Why There Haven't Been More Trips To The Moon, According To Astronauts

This year marked the 50th anniversary of the Apollo 17 mission and the last time humans landed on the moon. When NASA formally launched its Artemis program in 2017, not only to take astronauts back to the moon but also to build a lunar south pole base and establish a permanent presence, it raised an inevitable question: what took so long?

NASA kept busy after its Apollo days with space exploration missions like Voyager 1 and 2, both launched in 1977 to survey the Jupiter and Saturn systems, as well as the Viking 1 and 2 missions to Mars, and the Pioneer missions that traveled to Venus. These efforts all had elements in common: they were relatively small, low cost, and offered a high scientific return on investment. The first space race against Russia was over and NASA was working within a budget, maximizing results for every dollar spent.

During the '80s, a new space race aimed to dominate low-Earth orbit and conquer the space where the world's satellites operate. NASA explains that it had been given the green light by the Nixon administration to develop the Space Shuttle program, and in 1981 the Shuttle was ready for its first launch. The culmination of this space race ended with a truce in the form of the International Space Station, a beacon of international cooperation with the main two competitors, Russia and the U.S., working side by side.

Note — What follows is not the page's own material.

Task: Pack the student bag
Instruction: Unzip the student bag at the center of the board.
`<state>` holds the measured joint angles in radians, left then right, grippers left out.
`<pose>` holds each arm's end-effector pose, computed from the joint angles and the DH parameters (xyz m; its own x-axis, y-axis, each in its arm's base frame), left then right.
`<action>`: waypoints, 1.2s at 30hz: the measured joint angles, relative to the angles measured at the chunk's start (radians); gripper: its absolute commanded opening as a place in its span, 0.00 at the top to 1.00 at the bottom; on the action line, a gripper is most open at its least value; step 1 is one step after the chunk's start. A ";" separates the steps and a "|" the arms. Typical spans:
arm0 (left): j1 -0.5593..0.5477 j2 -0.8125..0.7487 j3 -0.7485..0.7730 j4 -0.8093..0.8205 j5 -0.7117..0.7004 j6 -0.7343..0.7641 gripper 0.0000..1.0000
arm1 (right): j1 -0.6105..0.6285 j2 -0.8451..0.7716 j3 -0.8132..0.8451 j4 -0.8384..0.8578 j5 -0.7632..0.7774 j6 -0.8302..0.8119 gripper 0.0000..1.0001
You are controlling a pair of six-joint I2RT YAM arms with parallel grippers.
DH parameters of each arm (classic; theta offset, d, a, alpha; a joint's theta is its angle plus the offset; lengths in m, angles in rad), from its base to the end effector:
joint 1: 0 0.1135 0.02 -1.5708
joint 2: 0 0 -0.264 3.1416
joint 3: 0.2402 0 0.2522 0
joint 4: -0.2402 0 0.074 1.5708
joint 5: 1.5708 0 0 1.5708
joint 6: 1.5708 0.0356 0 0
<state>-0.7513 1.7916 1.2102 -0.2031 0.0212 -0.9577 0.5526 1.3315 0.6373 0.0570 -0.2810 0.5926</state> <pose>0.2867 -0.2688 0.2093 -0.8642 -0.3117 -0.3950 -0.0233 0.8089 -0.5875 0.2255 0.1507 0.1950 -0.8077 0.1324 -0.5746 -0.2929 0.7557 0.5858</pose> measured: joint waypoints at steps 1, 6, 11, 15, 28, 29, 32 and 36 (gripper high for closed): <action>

Space exploration in the '80s, '90s, and 2000s, just like in the '50s, '60s, and '70s, was shaped by international political events happening on Earth.

What astronauts have to say about the delay

In 2019, Insider reported that astronauts believed budget and politics were the main barriers that kept humanity away from returning to the moon. "If it wasn't for the political risk, we would be on the moon right now," former NASA Administrator Jim Bridenstine told Insider. "In fact, we would probably be on Mars," Bridenstine added.

NASA legend and astronaut Buzz Aldrin testified before the Senate Subcommittee on Space, Science, and Competitiveness on February 24, 2015 (via Senate.gov), warning that a return to the moon would only be made possible with the support of Congress and the administration. "American leadership is inspiring the world by consistently doing what no other nation is capable of doing," he said. "We demonstrated that for a brief time 45 years ago. I do not believe we have done it since. I believe it begins with a bi-partisan Congressional and Administration commitment to sustained leadership."

Business Insider also interviewed Apollo astronauts Rusty Schweickart and Harrison Schmitt in 2019 during an event to celebrate the 50th anniversary of the Apollo 11 moon landing. Speaking about the Artemis program, Schweickart said, "Accelerating something that ambitious is a real challenge, and it takes commitment and dollars. We've tried two other times — administrations have tried — and they've been stillborn." Astronaut Schmitt added that in order for a moon program to succeed, it needs to recreate the Apollo work environment that was filled with young, energetic, and ambitious people.

During his own testimony to Congress in 2015, astronaut Walter Cunningham said, "Manned exploration is the most expensive space venture and, consequently, the most difficult for which to obtain political support." Cunningham reminded Congress that NASA's budget during the Apollo days peaked at 4% of the federal budget but remained below 1% percent for the past 40 years. "Any project as complex as Apollo requires three things: resources, technology, and — most important — the will to do it," Cunningham added. 

Artemis is a whole new approach to funding space travel

With the question of how expensive space exploration will be paid for still looming, and reluctance in the US government for taxpayers to foot the whole bill of developing a whole new space program, NASA took a different strategy. The Space Technology Mission Directorate (STMD) aims to use public-private partnerships to make the cost of returning to space more affordable. Instead of developing everything in-house, NASA works with the commercial space sector to help fund the development of commercial space capabilities that could also benefit future NASA missions.

That approach will be instrumental for Artemis, and America's return to the moon. Though NASA is responsible for the program, it's working with companies like SpaceX, Boeing, Lockheed Martin, Northrop Grumman, and others on different elements of the hardware involved. SpaceX, for example, will be providing the Starship that NASA astronauts will use as their moon lander in 2024; they'll travel to the Lunar Gateway in an Orion spacecraft atop an SLS rocket, on which the US space agency collaborated with Aerojet Rocketdyne, Northrop Grumman, Boeing, and the United Launch Alliance.

Artemis still won't be a cheap, even with NASA's reliance on private partnerships. Earlier this year, NASA Inspector General Paul Martin admitted to the House Subcommittee on Space and Aeronautics that each of the first four Artemis launches were on track to cost $4.1 billion apiece, CNBC reported, as the multi-year project spiraled over budget. In a NASA audit released in late 2021, the space agency projected it would spend $93 billion on the project through 2025.